Whoever speaks well of the Companions of the Messenger of God, his chaste wives, and his purified progeny is absolved of hypocrisy. The pious scholars of the past and those after them who follow their path- the people of goodness and tradition, of understanding and profound scholarship- should be mentioned only in the best manner. Anyone who speaks ill of them has deviated from the path 6.
Pagans
DeLong-Bas mounts a stout defense of Shaykh Ibn Abdul Wahhab. She argues that Shaykh Ibn Abdul Wahhab’s writings seldom, if ever, contain the call to do violence on any person or group. I am inclined to agree. She then carefully acknowledges that some of his partisans were extreme, but explains that this was in spite of his teachings instead of because of it.

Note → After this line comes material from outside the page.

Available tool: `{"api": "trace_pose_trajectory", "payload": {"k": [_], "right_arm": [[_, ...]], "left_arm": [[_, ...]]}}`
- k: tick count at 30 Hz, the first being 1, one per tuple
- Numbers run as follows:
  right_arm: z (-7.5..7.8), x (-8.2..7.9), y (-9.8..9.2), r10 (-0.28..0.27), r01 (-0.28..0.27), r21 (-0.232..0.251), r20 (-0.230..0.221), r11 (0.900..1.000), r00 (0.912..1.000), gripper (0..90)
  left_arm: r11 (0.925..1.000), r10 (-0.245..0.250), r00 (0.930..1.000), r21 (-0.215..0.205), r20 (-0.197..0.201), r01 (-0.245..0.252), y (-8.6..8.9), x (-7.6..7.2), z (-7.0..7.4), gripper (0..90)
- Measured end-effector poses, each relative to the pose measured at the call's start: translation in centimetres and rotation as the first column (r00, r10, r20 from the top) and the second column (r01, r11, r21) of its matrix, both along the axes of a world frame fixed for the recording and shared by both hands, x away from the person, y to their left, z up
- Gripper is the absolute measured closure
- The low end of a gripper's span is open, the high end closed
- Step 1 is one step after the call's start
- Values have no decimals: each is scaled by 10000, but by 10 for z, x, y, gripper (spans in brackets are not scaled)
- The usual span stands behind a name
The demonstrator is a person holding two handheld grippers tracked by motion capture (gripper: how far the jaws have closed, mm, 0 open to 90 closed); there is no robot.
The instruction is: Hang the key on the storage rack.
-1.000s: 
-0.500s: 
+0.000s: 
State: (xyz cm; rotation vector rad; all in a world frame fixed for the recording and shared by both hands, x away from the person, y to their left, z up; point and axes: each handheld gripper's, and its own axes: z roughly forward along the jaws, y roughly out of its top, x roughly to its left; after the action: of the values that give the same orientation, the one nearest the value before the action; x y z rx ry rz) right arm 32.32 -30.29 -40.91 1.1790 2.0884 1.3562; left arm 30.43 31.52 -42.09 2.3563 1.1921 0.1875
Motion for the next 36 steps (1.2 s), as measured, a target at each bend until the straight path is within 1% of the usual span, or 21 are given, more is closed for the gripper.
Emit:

Consequently, the Shaykh also cannot be blamed for inspiring latter-day extremists like Osama bin Laden. I disagree, not least because this is too simplistic and generous a conclusion. While Shaykh Ibn Abdul Wahhab might have been careful to remove any mention of violence in his writings, which he knew would be scrutinized by the leading scholars of his time, he was not squeamish about labeling the greater part of the Muslim world as being pagans who had lost sight of tawhid, or to be more accurate, his idea of divine unity. In an essay found in al-Durar al-Saniyya 7, the Shaykh wrote:
And I shall mention to you something of what Allah mentioned in His Book as a response to the words used as an argument against us by the pagans of our time…
Although violence is not explicitly called for in Ibn Abdul Wahhab’s writings, it is enough that they nurture and sustain a climate of religious superiority for his followers, and condemn the rest of the Muslim community into the realm of disbelief, or in less extreme cases, into the realm of religious innovation (bida).
Violence is hence not shaped by an explicit instruction, but by an attitude of narcissism. At its peak, this narcissism has led to tragic rampages and slaughters, like the massacre of thousands of Shia Muslim at Kerbala in 1802. At its most benign, the narcissism has led to a general scorn of non-Wahhabi Muslims. In a widely reported incident, King Abd al-Aziz was alleged to have told his English adviser John Philby 8:
“Why”, he said, “if you English were to offer me your daughters to wife I would accept her, making only the condition that any children resulting from the marriage be Muslims. But I would not take the daughters of the Sharif or of the people of Mecca or other Muslims, who we reckon as Mushrikun.”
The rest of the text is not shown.